433.3
Contested Claims over Space: Discourse and Politics Among Fishers and the Oil Industry in Mexico

Thursday, July 17, 2014: 6:00 PM
Room: F202
Oral Presentation
Liina-Maija QUIST , Department of Political and Economic Studies, University of Helsinki, Helsinki, Finland
Anja NYGREN , Faculty of Social Sciences, University of Helsinki, Helsinki, Finland
This paper examines hybrid forms of resource governance and the involved struggles over space and subjectivity among coastal fishers, the Mexican government and the state-owned oil industry in Tabasco, Mexico.
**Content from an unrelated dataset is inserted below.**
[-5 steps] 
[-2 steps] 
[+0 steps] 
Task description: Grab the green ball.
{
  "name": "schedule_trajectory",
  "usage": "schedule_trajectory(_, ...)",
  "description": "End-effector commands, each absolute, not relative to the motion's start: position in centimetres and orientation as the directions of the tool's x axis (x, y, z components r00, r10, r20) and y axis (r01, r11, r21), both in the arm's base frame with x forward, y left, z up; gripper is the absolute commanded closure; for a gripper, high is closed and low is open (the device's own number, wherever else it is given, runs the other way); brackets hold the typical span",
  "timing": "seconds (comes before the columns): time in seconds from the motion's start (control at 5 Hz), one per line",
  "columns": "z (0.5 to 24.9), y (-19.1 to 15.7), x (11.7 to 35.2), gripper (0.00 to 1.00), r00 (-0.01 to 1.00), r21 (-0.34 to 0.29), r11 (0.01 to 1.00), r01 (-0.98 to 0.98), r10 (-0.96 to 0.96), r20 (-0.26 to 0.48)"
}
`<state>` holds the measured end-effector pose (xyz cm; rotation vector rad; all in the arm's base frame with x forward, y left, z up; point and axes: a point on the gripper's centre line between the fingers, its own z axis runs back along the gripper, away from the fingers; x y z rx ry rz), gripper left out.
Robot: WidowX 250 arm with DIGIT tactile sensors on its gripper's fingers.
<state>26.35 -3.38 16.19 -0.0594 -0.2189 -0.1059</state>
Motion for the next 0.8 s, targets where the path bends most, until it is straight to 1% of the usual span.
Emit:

The analysis builds on the study of contested claims over rights to off-shore space in an area established as a security measure exclusively for the use of the oil industry by the Mexican government in 2003. The study is based on research material collected during intensive ethnographic fieldwork among coastal fishers, government actors and oil industry representatives in Tabasco in 2011 and 2012.
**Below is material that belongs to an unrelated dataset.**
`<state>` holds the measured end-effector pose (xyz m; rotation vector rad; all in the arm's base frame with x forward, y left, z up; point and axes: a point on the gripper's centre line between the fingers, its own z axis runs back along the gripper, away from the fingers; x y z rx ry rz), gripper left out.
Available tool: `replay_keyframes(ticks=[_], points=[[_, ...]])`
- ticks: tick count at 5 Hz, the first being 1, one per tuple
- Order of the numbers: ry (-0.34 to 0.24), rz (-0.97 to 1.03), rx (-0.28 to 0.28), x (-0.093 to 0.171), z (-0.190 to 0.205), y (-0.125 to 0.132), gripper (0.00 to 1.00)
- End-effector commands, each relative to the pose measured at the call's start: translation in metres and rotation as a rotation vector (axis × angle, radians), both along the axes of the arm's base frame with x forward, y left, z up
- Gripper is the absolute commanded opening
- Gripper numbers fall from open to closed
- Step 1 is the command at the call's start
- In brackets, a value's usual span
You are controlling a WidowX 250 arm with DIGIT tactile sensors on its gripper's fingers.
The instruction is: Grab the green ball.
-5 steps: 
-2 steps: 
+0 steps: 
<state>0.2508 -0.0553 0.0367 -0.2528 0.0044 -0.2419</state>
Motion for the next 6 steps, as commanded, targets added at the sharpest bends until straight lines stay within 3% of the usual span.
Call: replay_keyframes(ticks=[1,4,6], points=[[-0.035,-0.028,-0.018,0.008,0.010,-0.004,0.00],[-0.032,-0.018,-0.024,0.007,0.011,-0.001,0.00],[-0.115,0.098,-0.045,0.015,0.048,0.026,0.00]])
The study focuses on the “how” of hybrid mechanisms of resource governance, with particular interest in the strategic use of legal measure, corporate social responsibility programmes and political discourse in the claims over resource space. The research takes part in post-Foucauldian theorizations of space as social arena, constructed in political frictions between private capital, state, society and nature.
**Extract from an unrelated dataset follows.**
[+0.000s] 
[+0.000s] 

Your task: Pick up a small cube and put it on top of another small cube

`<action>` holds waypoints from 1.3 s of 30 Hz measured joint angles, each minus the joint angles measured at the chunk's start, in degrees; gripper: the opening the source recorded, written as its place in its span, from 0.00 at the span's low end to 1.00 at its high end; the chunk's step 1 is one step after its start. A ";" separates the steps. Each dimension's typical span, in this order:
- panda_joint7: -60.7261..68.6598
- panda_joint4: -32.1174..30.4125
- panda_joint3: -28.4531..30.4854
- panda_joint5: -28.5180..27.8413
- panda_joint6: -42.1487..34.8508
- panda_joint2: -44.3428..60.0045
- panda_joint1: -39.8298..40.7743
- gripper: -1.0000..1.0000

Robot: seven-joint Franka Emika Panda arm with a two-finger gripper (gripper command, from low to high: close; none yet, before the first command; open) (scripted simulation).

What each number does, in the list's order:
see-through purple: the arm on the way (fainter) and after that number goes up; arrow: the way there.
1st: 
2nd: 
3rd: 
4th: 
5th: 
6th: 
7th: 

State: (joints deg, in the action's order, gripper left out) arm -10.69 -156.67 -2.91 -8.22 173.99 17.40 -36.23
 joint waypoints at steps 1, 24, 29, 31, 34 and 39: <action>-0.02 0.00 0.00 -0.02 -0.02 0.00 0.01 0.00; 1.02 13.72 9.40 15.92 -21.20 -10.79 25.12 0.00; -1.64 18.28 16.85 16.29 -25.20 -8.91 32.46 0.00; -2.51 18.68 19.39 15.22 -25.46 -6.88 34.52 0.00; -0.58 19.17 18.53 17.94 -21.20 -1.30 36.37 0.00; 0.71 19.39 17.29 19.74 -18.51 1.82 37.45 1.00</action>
We argue that fish-oil governance in Mexico operates as a combination of different logics and technologies that work towards the displacement of fishers as legal subjects from politics and their subjection to ideologies of entrepreneurship. Simultaneously, the multiplication of transnational actors in the oil industry’s CSR programmes provides a new political venue for the continuance of the fishers’ subjection to clientelist arts of governance while it makes the identification of accountability and responsibility diffuse. In this context, the fishers’ resistance is constructed through individual networks and opposition to mechanisms of self-responsibilisation and through fragmented political resistance which keep the extractive politics volatile. Our study of these less visible struggles over resource redistribution and political representation seeks to provide new perspectives to the prevailing forms of environmental governance and the contestations regarding them.